Implicit and explicit categorization: a tale of four species

Affiliations
Review

Implicit and explicit categorization: a tale of four species

J David Smith et al. Neurosci Biobehav Rev. 2012 Nov.

Abstract

Categorization is essential for survival, and it is a widely studied cognitive adaptation in humans and animals. An influential neuroscience perspective differentiates in humans an explicit, rule-based categorization system from an implicit system that slowly associates response outputs to different regions of perceptual space.
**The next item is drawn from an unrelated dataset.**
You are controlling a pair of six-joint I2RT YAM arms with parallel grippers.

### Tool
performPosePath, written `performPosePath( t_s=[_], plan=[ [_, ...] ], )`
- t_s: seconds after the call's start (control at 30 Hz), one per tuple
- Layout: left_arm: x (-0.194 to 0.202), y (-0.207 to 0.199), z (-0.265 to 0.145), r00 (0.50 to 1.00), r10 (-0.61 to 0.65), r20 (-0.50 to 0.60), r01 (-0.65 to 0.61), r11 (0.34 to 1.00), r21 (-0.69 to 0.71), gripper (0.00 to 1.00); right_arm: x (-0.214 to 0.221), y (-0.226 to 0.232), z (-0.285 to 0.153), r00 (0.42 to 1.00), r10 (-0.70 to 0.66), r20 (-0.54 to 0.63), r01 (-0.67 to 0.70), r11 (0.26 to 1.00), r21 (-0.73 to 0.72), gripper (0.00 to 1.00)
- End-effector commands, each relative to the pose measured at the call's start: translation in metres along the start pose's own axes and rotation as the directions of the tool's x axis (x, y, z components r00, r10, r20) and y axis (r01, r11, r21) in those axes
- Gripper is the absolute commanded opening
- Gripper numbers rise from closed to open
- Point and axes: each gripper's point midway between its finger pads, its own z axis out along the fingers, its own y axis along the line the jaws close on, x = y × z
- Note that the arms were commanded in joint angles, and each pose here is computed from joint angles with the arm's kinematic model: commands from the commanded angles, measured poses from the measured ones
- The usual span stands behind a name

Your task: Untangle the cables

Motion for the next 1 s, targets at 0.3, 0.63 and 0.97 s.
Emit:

This perspective is being extended to study categorization in other vertebrate species, using category tasks that have a one-dimensional, rule-based solution or a two-dimensional, information-integration solution. Humans, macaques, and capuchin monkeys strongly dimensionalize perceptual stimuli and learn rule-based tasks more quickly. In sharp contrast, pigeons learn these two tasks equally quickly. Pigeons represent a cognitive system in which the commitment to dimensional analysis and category rules was not strongly made. Their results may reveal the character of the ancestral vertebrate categorization system from which that of primates emerged. The primate results establish continuity with human cognition, suggesting that nonhuman primates share aspects of humans' capacity for explicit cognition. The emergence of dimensional analysis and rule learning could have been an important step in primates' cognitive evolution.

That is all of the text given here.